Despite Friday's nosedive,
a hefty two-day rally earlier in the week pushed the S&P 500, the Dow and
the Nasdaq to post their first
week of gains after three straight weeks of losses.
The Dow Jones Industrial Average (.DJI) closed down 630.15
points, or 2.11%, at 29,296.79, the S&P 500 (.SPX) lost 104.86 points,
or 2.80%, to 3,639.66 and the Nasdaq Composite (.IXIC) dropped 420.91
points, or 3.8%, to 10,652.41.
Volume on U.S. exchanges was 11.15 billion shares, compared with the 11.73 billion average for the full
session over the past 20 trading days.
For the week, the S&P 500 rose 1.51%,the Dow added
1.99% and the Nasdaq gained 0.73%. All 11 major S&P 500 sectors declined,
with technology (.SPLRCT) falling
the most, down 4.14%.
The Philadelphia SE
Semiconductor index (.SOX) fell
6.06% after a revenue warning from Advanced Micro Devices (AMD.O) signaled a chip
slump could be worse than expected.
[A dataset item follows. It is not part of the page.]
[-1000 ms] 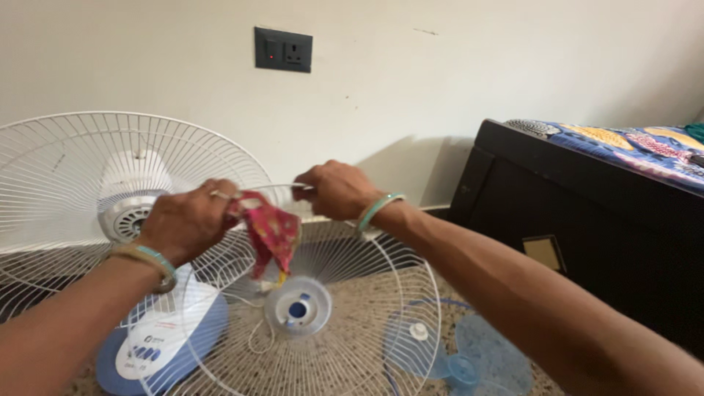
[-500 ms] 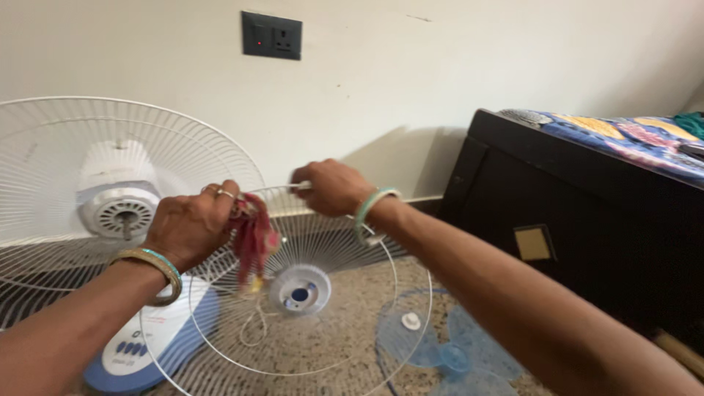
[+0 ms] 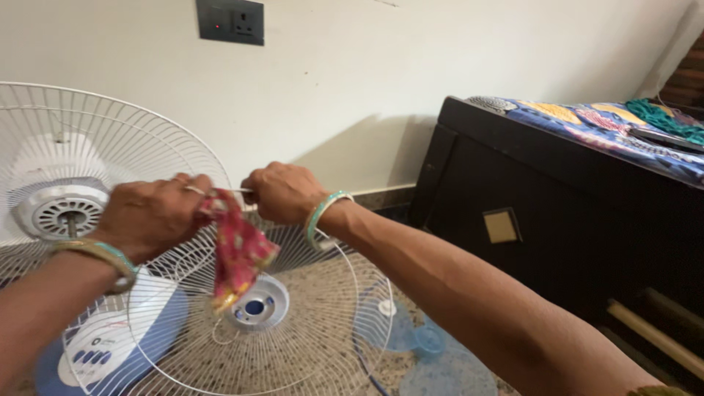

The index posted its biggest single-day
percentage decline in more than three weeks.
AMD shares fell 13.9% as the company's third-quarter revenue estimates
were about $1 billion lower than previously forecast. It was the largest
declining stock on the Nasdaq 100. read more FedEx Corp (FDX.N) slid 0.5% after
an internal memo seen by Reuters
showed the division that handles most e-commerce deliveries expects to lower
volume forecasts as its customers plan to ship fewer holiday packages.
Declining issues
outnumbered advancing ones on the NYSE by a 5.78-to-1 ratio; on Nasdaq, a
4.56-to-1 ratio favored decliners. The
S&P 500 posted two new 52-week highs and 71 new lows; the Nasdaq Composite
recorded 27 new highs and 337 new lows.